Nature Air
| IATA | ICAO | Call sign |
| 5C | NRR | NATUREAIR |
- Founded: 1989
- Commenced operations: 1989
- Ceased operations: May 2, 2018
- Hubs: Juan Santamaría International Airport (SJO)
- Fleet size: 2
- Destinations: 15
- Headquarters: San José, Costa Rica
- Key people: Alex Khajavi (CEO & Founder)
- Employees: 100
- Website: www.natureair.com

= Nature Air =

Costa Rican regional airline

Nature Air was a regional airline headquartered in San José, Costa Rica that offered a scheduled service to a range of tourist destinations in Costa Rica, Panama and Nicaragua.
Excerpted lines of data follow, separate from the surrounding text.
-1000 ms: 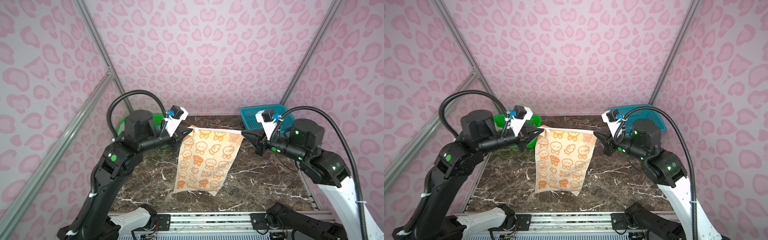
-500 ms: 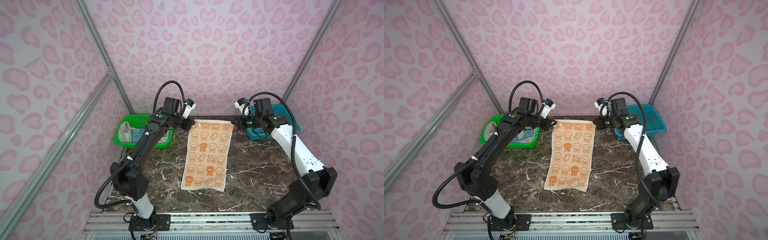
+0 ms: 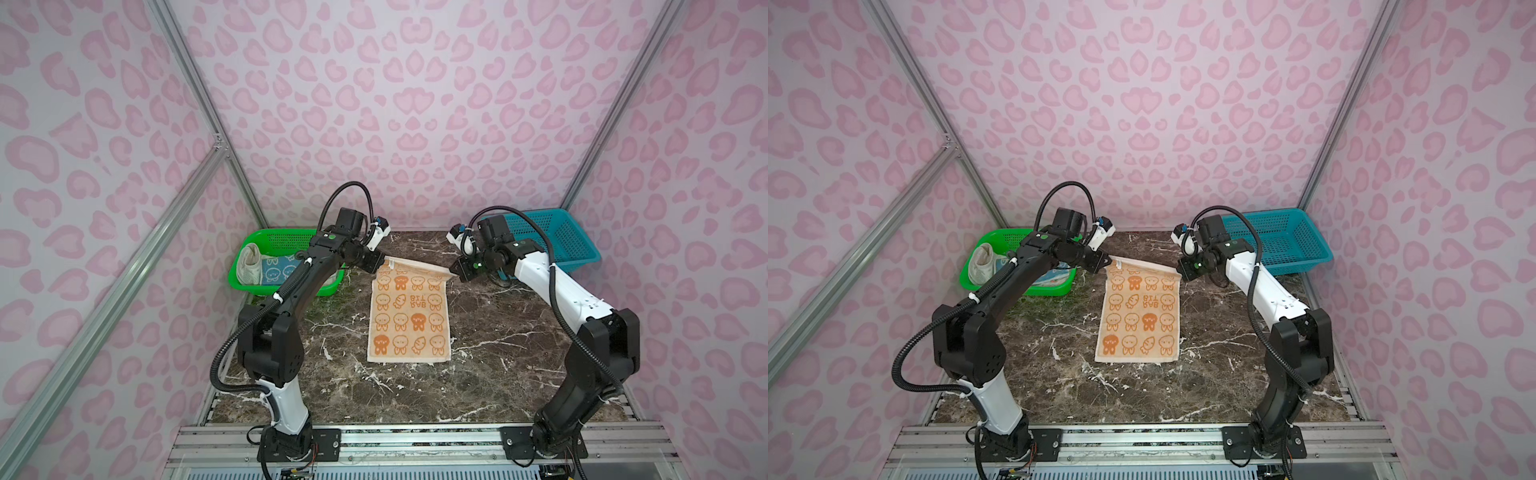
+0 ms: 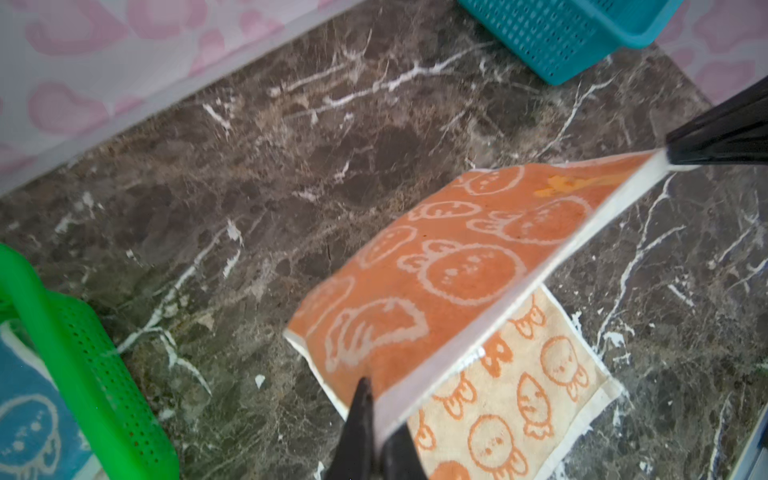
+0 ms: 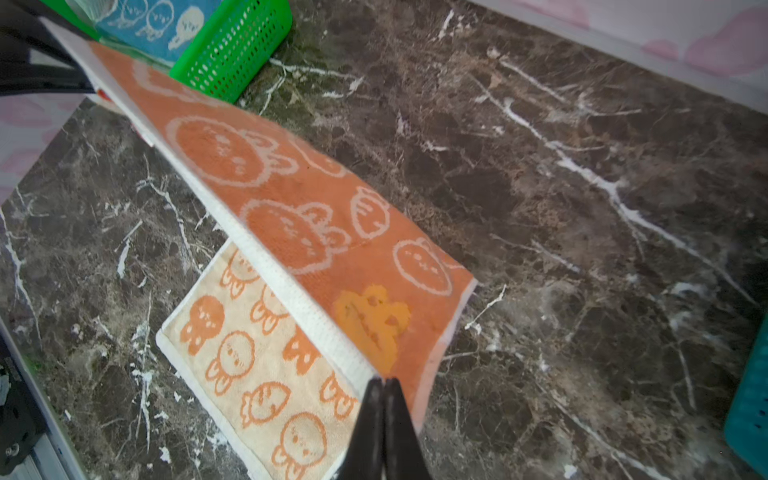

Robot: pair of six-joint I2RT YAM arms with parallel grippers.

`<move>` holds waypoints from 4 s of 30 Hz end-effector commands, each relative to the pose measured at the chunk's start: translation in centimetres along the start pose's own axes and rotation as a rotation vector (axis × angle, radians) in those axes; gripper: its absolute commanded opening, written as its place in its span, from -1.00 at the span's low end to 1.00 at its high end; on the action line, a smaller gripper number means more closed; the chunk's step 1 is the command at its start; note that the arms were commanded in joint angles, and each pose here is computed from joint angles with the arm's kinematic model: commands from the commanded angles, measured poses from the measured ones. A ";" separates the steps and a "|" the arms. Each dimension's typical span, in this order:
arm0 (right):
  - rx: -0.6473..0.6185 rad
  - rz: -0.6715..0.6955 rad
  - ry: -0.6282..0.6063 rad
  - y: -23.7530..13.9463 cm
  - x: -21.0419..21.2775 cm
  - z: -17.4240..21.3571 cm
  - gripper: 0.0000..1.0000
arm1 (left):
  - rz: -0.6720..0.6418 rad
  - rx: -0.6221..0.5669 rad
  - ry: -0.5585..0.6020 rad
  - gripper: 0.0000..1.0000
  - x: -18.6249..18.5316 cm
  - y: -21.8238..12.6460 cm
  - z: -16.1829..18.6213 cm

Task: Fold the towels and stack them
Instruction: 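Lay the spread towel flat on the table, folding its held edge over, then lower the held edge onto the towel with both grippers, folding it in half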

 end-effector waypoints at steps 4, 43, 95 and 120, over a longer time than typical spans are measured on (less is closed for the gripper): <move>0.113 0.095 -0.006 0.6 0.0 4.0 -1.00 | -0.044 0.056 0.004 -0.94 -1.0 -0.8 3.1; 0.325 0.073 -0.077 5.6 6.7 16.0 -1.00 | -0.064 0.436 0.046 -0.94 -9.3 3.0 14.1; 0.333 0.017 -0.109 4.8 9.9 19.4 -0.03 | 0.033 0.455 -0.071 0.11 -12.6 0.7 16.3; 0.464 0.132 0.066 7.1 9.1 23.4 -0.67 | 0.140 0.452 -0.392 -0.93 -13.9 6.2 20.7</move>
Point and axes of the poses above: each gripper's point midway between its finger pads, its own y axis out along the fingers, its own x axis along the line the jaws close on, z = x × y, the point moved 7 cm from there along -y, back along the fingers, and after that the axes turned 8 degrees about y, right-handed, at the moved point
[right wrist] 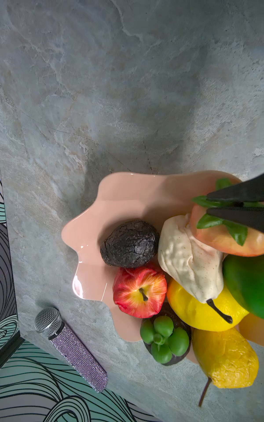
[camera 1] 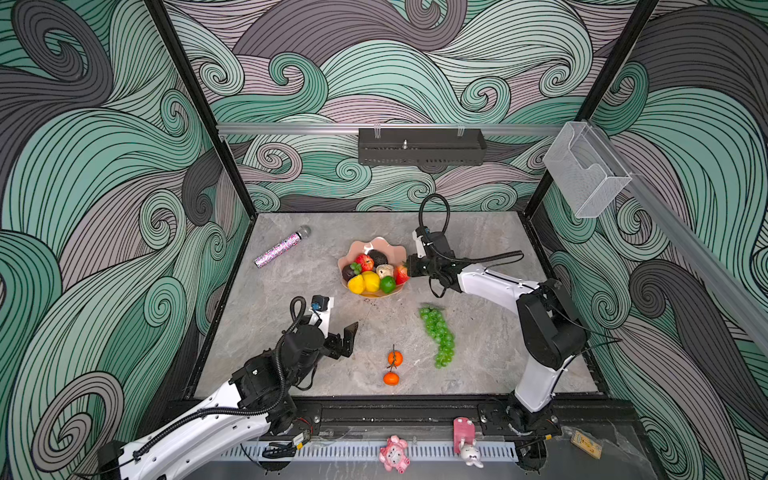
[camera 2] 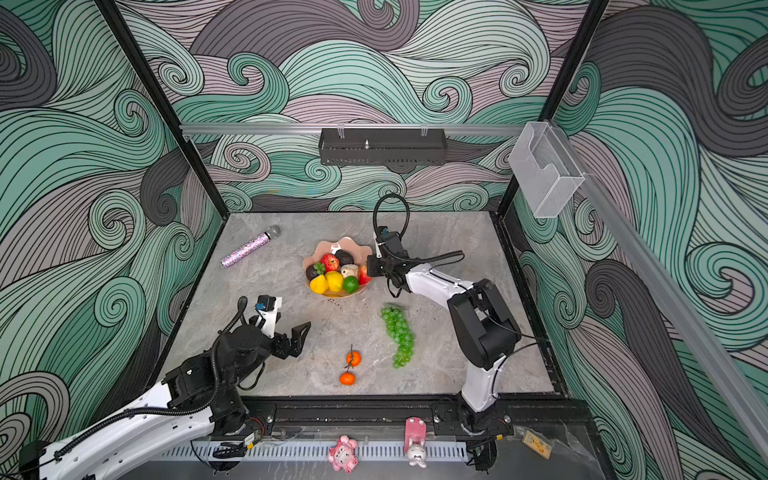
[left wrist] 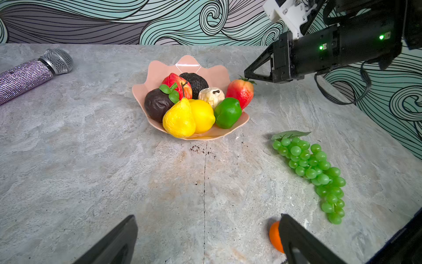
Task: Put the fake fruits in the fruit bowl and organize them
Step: 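Lower the peach into the bowl's near edge and open the right gripper, then draw the right gripper back while the left moves toward the tangerines, then lower the left gripper onto the orange tangerines and close on one, then lift the tangerines with the left gripper and carry them over the bowl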
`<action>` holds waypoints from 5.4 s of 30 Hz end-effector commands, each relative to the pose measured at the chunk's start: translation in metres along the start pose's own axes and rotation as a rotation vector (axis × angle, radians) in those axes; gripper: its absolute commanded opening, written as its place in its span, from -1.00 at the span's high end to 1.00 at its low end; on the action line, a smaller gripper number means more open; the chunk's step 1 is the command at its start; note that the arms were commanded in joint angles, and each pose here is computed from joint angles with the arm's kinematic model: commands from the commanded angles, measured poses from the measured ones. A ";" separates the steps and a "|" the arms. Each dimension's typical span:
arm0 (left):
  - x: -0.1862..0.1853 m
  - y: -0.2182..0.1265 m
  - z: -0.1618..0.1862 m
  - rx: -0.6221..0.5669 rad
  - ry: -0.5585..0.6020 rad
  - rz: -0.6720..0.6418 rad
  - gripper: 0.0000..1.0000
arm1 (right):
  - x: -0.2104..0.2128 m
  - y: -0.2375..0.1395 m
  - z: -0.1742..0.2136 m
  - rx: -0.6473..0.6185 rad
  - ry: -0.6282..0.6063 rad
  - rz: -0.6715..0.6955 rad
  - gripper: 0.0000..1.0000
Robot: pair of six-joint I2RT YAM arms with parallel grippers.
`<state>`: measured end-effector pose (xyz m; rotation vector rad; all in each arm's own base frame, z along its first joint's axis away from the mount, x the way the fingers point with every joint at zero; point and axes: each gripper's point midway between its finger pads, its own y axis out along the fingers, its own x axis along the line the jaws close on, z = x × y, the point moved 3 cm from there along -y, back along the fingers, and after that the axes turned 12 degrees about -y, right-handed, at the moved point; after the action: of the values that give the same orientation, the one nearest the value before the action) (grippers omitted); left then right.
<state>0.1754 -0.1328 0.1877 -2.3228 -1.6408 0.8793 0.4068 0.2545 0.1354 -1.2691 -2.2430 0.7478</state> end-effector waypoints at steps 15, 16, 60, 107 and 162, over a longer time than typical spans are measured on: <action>0.004 -0.001 -0.005 -0.022 -0.020 -0.029 -0.96 | 0.005 -0.018 -0.010 -0.056 -0.027 0.040 0.94; 0.004 -0.001 -0.005 -0.023 -0.020 -0.028 -0.96 | 0.006 -0.018 -0.010 -0.060 -0.029 0.044 0.94; 0.005 0.001 -0.004 -0.014 -0.014 -0.044 -0.96 | 0.018 -0.030 -0.003 -0.049 -0.005 0.152 0.09; -0.106 0.079 0.104 0.782 0.054 -0.236 -0.14 | 0.020 -0.198 0.152 -0.162 0.078 -0.160 -0.39; -0.140 0.155 -0.124 0.437 0.142 -0.066 1.00 | 0.001 -0.217 0.173 -0.172 0.097 -0.064 -0.35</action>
<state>0.3138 -0.3044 0.2565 -1.9516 -1.2681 1.0019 0.1651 0.1261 0.1501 -1.2557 -2.3185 0.4460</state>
It operated scheduled domestic and international services, as well as charter services with turboprop aircraft. Its hub, operations and maintenance base was Juan Santamaría International Airport (SJO) having moved in 2013 from its original location at Aeropuerto Internacional Tobías Bolaños (SYQ). Claiming to be the world's first carbon neutral airline, it was one of the first airlines to publicize its sustainability credentials during a period of rapidly-expanding interest in eco-tourism. Nature Air received a number of awards, including a Global Vision Award for Sustainability from Travel + Leisure magazine in 2011. Its fleet consisted primarily of DHC-6 Twin Otter and Cessna 208 Grand Caravan turboprop aircraft that were ideally suited to short takeoff and landing characteristics of its destinations which often featured gravel or limited-paved landing strips. In 2010, Nature Air advertised 74 daily flights to 15 destinations in Costa Rica, Nicaragua and Panama. On 31 December 2017, all 10 passengers and two pilots aboard Nature Air Flight 144 were killed in an aerodynamic stall shortly after takeoff from Punta Islita airstrip. Although the accident was ultimately determined by the NTSB to have been caused by pilot error, Nature Air stopped flying in January 2018 and its operating license was indefinitely suspended by the civil aviation authority of Costa Rica on May 2, 2018 leading to the closure of the airline.

==History==
The airline had its origins in 1989 with the founding of Travelair, a scheduled domestic air service in Costa Rica. In 2001, an international tourism consulting company called Naturegate, run by American entrepreneur Alex Khajavi, assumed control of the airline together with a group of Costa Rican staff and renamed it Nature Air with Khajavi as its CEO.

Between 2001 and 2016, the airline grew under its new management team and brand, boosted by the increasing popularity of Costa Rica as an eco-tourism and adventure travel destination. The short-haul destinations served by Nature Air offered foreign visitors a way to reach the most popular tourist areas of Costa Rica more quickly than by road particularly in the case of destinations without road access.

In around 2003, Nature Air introduced several DHC-6 Twin Otter series 300 aircraft to its fleet configured for 19 passengers and 2 pilots. The aircraft featured the 'Vistaliner' upgrade which refers to an FAA-approved modification to install larger windows to allow sightseeing by passengers.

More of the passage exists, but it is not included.